Data-driven multiscale modeling and physics-informed machine learning methods
Alireza Yazdani, PhD
I will first present a novel physics-informed deep learning framework, where Navier-Stokes informed neural networks that encode the governing equations of fluid motions i.e., mass, momentum and transport equations are used to infer hidden quantities of interest such as velocity and pressure fields merely from spatio-temporal visualizations of a passive scaler (e.g., dye or smoke) transported in arbitrarily complex domains. This inverse approach can be used for physical and biomedical problems to extract valuable quantitative information (e.g., lift and drag forces or wall shear stresses in arteries) for which direct measurements may not be available. Next, I will discuss recent developments in computational modeling of complex biological systems at both meso- and macroscopic scales and show the performance of our modeling strategies in addressing thrombus (clot) formation in aortic dissections — a life-threatening event that is initiated by damage in arterial wall propagating within the media layer and connecting with the true lumen to form a so-called false lumen within the aortic wall — by using in-vivo and in-vitro data collected for murine dissections.
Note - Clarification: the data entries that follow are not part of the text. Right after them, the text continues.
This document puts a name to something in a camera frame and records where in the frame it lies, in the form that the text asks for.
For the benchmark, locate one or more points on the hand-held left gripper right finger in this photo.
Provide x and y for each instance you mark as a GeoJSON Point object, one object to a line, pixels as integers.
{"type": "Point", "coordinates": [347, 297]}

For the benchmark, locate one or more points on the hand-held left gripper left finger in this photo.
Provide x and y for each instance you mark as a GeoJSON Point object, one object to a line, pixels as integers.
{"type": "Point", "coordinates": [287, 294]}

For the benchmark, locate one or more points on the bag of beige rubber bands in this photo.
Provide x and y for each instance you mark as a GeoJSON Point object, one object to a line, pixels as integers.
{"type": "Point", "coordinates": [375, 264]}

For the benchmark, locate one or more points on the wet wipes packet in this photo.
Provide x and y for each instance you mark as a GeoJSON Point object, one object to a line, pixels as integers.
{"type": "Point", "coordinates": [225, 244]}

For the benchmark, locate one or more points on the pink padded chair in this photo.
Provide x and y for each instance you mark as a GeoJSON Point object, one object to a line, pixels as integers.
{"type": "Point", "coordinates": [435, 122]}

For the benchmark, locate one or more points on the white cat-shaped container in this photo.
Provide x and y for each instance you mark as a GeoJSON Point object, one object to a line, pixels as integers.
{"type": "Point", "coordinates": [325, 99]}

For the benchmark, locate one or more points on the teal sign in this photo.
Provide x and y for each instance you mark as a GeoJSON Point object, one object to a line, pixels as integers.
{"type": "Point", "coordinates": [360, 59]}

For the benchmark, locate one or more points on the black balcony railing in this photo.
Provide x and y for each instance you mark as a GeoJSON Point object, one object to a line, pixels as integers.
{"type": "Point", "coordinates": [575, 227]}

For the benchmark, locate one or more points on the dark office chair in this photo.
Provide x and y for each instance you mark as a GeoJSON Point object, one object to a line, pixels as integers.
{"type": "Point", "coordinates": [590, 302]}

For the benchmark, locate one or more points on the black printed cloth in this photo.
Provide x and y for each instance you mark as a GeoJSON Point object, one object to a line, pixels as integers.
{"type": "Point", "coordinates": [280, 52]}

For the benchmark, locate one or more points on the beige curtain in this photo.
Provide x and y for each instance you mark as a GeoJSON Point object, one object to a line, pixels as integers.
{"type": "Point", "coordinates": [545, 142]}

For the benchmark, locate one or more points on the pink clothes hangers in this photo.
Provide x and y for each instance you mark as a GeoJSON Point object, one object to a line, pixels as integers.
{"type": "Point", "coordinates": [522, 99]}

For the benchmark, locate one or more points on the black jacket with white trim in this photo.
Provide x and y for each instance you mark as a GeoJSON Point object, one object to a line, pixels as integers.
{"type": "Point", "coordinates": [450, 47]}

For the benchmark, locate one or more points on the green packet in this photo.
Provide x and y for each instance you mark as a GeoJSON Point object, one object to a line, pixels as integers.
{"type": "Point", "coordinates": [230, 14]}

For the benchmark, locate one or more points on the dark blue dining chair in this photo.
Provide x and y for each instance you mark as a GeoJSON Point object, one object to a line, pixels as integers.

At the continuum level, we solve the Navier-Stokes equations for blood flow along with the advection-diffusion-reaction (ADR) equations for multiple species in the coagulation cascade. To model platelet aggregation, we employ the force coupling method (FCM) that provides a flexible platform for two-way coupling of platelets with the background flow, where the thrombus modeled by FCM is affected by the local hydrodynamics and fluid stresses. At cellular and sub-cellular levels, however, particle-based methods such as Dissipative Particle Dynamics (DPD) have proven themselves to be more effective in addressing complex biological systems. The connections between these two frameworks and future directions will also be discussed.